(What you will do):
Leaving the images aside, transcribe all the data below exactly.

(Data):
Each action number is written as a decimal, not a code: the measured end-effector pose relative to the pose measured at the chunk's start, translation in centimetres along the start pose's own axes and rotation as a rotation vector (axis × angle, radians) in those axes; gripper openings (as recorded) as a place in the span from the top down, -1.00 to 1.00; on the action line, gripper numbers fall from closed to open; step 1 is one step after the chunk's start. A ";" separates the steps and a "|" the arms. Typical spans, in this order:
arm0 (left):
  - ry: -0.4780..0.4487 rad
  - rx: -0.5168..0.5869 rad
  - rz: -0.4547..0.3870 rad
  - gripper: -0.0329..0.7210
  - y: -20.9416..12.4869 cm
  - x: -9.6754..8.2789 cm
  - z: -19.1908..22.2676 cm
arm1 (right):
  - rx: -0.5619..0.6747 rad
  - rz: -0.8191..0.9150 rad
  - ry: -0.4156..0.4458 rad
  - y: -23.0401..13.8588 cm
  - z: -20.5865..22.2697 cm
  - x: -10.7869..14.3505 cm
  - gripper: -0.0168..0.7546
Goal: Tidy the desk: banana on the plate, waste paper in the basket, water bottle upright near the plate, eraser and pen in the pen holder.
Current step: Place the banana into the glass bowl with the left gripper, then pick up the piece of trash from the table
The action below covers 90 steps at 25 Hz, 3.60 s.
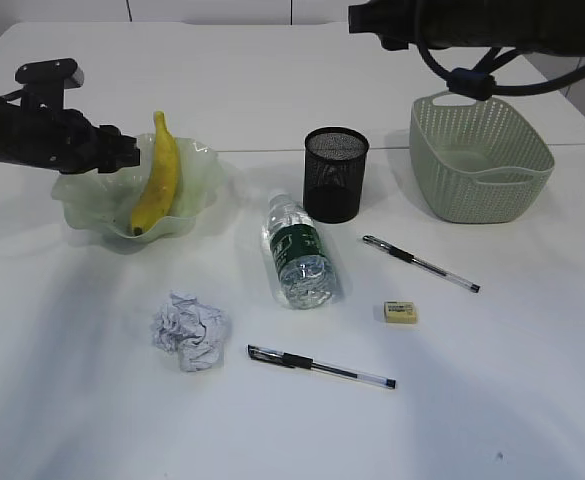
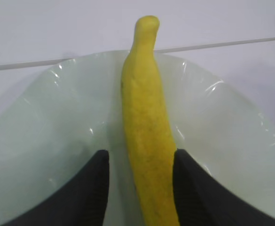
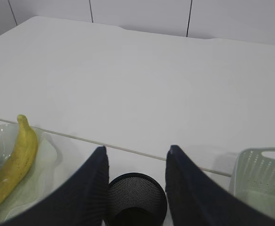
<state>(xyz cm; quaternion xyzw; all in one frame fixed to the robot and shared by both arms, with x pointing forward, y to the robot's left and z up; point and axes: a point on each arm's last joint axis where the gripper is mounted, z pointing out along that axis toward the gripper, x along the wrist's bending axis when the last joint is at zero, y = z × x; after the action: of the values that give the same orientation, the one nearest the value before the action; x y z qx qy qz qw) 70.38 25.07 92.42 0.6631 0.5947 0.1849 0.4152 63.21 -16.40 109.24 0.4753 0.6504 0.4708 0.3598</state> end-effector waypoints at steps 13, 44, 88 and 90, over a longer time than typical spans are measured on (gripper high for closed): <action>-0.004 -0.072 0.078 0.07 2.9 -1.1 -2.8 | -0.008 0.025 0.163 -0.1 -0.1 1.5 0.17; -0.060 -0.244 0.226 0.07 8.8 -4.7 -11.2 | 0.345 -0.174 0.680 -5.6 -2.4 5.4 0.17; -0.135 -0.195 0.417 0.07 10.2 -7.9 -18.6 | 0.758 -0.454 0.671 -10.0 2.3 14.7 0.17; -0.137 -0.194 0.417 0.07 10.1 -7.9 -18.6 | 0.782 -0.447 0.648 -10.3 2.7 14.9 0.17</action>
<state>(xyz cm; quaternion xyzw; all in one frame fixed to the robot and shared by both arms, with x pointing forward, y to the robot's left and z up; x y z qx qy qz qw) 61.31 24.29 113.11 0.7396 0.3949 0.2774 0.4692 58.50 -2.54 98.29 0.2545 0.9392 0.2286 0.0290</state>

(Answer for the task):
Each action number is written as a decimal, not a code: the measured end-effector pose relative to the pose measured at the chunk's start, translation in centimetres along the start pose's own axes and rotation as a rotation vector (axis × angle, radians) in those axes; gripper openings (as recorded) as a place in the span from the top down, -1.00 to 1.00; on the action line, gripper numbers fall from closed to open; step 1 is one step after the chunk's start. A ";" separates the steps and a "|" the arms. Typical spans, in this order:
arm0 (left):
  - ry: -0.4780..0.4487 rad
  - rx: -0.5168..0.5869 rad
  - rz: -0.4547..0.3870 rad
  - gripper: -0.0329..0.7210
  - y: -20.9416..12.4869 cm
  - x: -9.6754..8.2789 cm
  - z: -19.1908..22.2676 cm
arm1 (right):
  - rx: -0.5619..0.6747 rad
  - rz: -0.8191..0.9150 rad
  - ry: -0.4156..0.4458 rad
  - y: -23.0401..13.8588 cm
  - z: -20.5865..22.2697 cm
  - x: -10.7869..14.3505 cm
  - gripper: -0.0168..0.7546
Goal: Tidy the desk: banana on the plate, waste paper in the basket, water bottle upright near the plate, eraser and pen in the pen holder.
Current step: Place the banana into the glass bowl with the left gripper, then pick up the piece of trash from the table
The action below covers 90 steps at 25 Hz, 3.60 s.
<state>(xyz cm; quaternion xyzw; all in one frame fixed to the robot and shared by both arms, with x pointing forward, y to the robot's left and z up; point and axes: a point on each arm's last joint axis where the gripper is mounted, z pointing out along that axis toward the gripper, x along the wrist's bending axis when the last joint is at zero, y = z × x; after the action: of the values that give the same orientation, the one nearest the value before the action; x y z qx qy qz qw) 70.38 25.07 92.42 0.6631 0.5947 0.1849 0.4152 63.21 -16.40 109.24 0.4753 0.6504 0.4708 0.3598</state> end-effector waypoints at steps 13, 44, 88 and 90, over a longer time than typical spans are measured on (gripper high for closed): <action>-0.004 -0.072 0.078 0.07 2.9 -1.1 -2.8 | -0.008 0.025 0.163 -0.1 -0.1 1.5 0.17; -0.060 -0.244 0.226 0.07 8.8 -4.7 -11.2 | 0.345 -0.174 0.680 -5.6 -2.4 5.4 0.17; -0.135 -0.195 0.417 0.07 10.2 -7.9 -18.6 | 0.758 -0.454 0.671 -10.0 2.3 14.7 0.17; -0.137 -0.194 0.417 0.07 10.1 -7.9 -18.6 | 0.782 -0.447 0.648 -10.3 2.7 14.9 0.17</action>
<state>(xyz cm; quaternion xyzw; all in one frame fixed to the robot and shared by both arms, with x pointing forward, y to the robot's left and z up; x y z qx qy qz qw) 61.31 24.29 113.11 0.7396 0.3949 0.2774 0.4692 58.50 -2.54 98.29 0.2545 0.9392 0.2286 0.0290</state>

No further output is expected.